- **TO DO**
What you return has to match the listing below line for line.

'''

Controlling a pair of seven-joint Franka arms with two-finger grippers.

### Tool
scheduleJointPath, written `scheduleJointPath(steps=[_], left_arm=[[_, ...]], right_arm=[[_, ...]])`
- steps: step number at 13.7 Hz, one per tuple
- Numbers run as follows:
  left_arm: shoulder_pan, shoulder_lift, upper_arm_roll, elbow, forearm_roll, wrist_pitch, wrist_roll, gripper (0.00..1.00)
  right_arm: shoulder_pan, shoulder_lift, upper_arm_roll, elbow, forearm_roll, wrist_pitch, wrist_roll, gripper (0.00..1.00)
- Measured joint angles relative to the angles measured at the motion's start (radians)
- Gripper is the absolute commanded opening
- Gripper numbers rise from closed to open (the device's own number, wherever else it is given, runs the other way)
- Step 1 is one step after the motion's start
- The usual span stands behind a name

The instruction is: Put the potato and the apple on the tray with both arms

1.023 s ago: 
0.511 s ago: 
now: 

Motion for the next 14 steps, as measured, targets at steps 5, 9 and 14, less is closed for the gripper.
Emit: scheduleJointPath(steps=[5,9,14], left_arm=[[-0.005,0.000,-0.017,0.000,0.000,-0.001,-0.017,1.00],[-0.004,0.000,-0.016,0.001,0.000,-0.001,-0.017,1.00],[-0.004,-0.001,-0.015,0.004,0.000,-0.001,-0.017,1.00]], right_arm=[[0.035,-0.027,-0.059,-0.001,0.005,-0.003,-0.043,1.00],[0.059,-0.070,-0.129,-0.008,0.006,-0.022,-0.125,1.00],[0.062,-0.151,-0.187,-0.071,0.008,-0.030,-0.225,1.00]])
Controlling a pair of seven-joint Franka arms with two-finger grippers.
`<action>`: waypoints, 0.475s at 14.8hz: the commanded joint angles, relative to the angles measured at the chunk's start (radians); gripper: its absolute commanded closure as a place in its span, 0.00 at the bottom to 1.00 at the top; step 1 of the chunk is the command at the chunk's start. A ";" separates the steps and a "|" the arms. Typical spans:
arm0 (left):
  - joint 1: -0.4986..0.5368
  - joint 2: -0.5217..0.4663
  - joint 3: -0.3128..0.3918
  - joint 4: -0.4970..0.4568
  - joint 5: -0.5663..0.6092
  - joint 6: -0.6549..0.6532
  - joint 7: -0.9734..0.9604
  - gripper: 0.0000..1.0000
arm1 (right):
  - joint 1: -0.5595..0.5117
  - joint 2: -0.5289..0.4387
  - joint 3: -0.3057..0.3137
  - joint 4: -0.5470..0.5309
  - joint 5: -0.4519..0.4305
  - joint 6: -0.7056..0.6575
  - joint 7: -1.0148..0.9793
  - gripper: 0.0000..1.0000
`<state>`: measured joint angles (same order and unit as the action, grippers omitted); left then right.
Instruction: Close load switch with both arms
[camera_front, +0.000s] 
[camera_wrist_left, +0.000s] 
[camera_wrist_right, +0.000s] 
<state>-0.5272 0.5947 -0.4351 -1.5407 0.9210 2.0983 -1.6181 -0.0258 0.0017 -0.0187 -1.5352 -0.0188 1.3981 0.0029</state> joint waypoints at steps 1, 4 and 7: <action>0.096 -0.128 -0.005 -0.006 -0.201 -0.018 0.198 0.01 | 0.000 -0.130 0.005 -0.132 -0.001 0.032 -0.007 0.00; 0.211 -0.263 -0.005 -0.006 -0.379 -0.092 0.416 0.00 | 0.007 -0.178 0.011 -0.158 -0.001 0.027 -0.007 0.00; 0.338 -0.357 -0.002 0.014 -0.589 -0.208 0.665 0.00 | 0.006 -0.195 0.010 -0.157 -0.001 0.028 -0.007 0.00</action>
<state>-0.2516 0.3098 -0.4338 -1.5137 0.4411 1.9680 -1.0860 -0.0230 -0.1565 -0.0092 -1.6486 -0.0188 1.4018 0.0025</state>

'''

- **WORKED SOLUTION**
Controlling a pair of seven-joint Franka arms with two-finger grippers.

### Tool
scheduleJointPath, written `scheduleJointPath(steps=[_], left_arm=[[_, ...]], right_arm=[[_, ...]])`
- steps: step number at 13.7 Hz, one per tuple
- Numbers run as follows:
  left_arm: shoulder_pan, shoulder_lift, upper_arm_roll, elbow, forearm_roll, wrist_pitch, wrist_roll, gripper (0.00..1.00)
  right_arm: shoulder_pan, shoulder_lift, upper_arm_roll, elbow, forearm_roll, wrist_pitch, wrist_roll, gripper (0.00..1.00)
- Measured joint angles relative to the angles measured at the motion's start (radians)
- Gripper is the absolute commanded opening
- Gripper numbers rise from closed to open (the device's own number, wherever else it is given, runs the other way)
- Step 1 is one step after the motion's start
- The usual span stands behind a name

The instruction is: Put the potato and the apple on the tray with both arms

1.023 s ago: 
0.511 s ago: 
now: 

Motion for the next 14 steps, as measured, targets at steps 5, 9 and 14, less is closed for the gripper.
Emit: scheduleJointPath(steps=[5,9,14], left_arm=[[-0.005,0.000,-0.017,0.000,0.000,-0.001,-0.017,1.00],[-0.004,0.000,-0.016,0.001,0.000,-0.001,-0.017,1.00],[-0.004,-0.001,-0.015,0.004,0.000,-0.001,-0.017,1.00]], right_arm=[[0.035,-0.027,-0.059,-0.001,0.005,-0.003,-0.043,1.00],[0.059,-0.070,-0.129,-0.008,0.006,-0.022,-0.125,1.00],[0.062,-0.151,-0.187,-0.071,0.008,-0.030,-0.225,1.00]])
Controlling a pair of seven-joint Franka arms with two-finger grippers.
`<action>`: waypoints, 0.475s at 14.8hz: the commanded joint angles, relative to the angles measured at the chunk's start (radians); gripper: its absolute commanded closure as a place in its span, 0.00 at the bottom to 1.00 at the top; step 1 of the chunk is the command at the chunk's start. A ";" separates the steps and a "|" the arms. Typical spans:
arm0 (left):
  - joint 1: -0.4986..0.5368
  - joint 2: -0.5217..0.4663
  - joint 3: -0.3128..0.3918
  - joint 4: -0.4970..0.4568
  - joint 5: -0.5663..0.6092
  - joint 6: -0.6549..0.6532
  - joint 7: -0.9734..0.9604
  - gripper: 0.0000..1.0000
arm1 (right):
  - joint 1: -0.5595..0.5117
  - joint 2: -0.5289..0.4387
  - joint 3: -0.3057..0.3137
  - joint 4: -0.5470..0.5309
  - joint 5: -0.4519..0.4305
  - joint 6: -0.7056..0.6575
  - joint 7: -1.0148..0.9793
  - gripper: 0.0000..1.0000
`<state>`: measured joint angles (same order and unit as the action, grippers omitted); left then right.
Instruction: Close load switch with both arms
[camera_front, +0.000s] 
[camera_wrist_left, +0.000s] 
[camera_wrist_right, +0.000s] 
<state>-0.5272 0.5947 -0.4351 -1.5407 0.9210 2.0983 -1.6181 -0.0258 0.0017 -0.0187 -1.5352 -0.0188 1.3981 0.0029</state> joint waypoints at steps 1, 4 and 7: <action>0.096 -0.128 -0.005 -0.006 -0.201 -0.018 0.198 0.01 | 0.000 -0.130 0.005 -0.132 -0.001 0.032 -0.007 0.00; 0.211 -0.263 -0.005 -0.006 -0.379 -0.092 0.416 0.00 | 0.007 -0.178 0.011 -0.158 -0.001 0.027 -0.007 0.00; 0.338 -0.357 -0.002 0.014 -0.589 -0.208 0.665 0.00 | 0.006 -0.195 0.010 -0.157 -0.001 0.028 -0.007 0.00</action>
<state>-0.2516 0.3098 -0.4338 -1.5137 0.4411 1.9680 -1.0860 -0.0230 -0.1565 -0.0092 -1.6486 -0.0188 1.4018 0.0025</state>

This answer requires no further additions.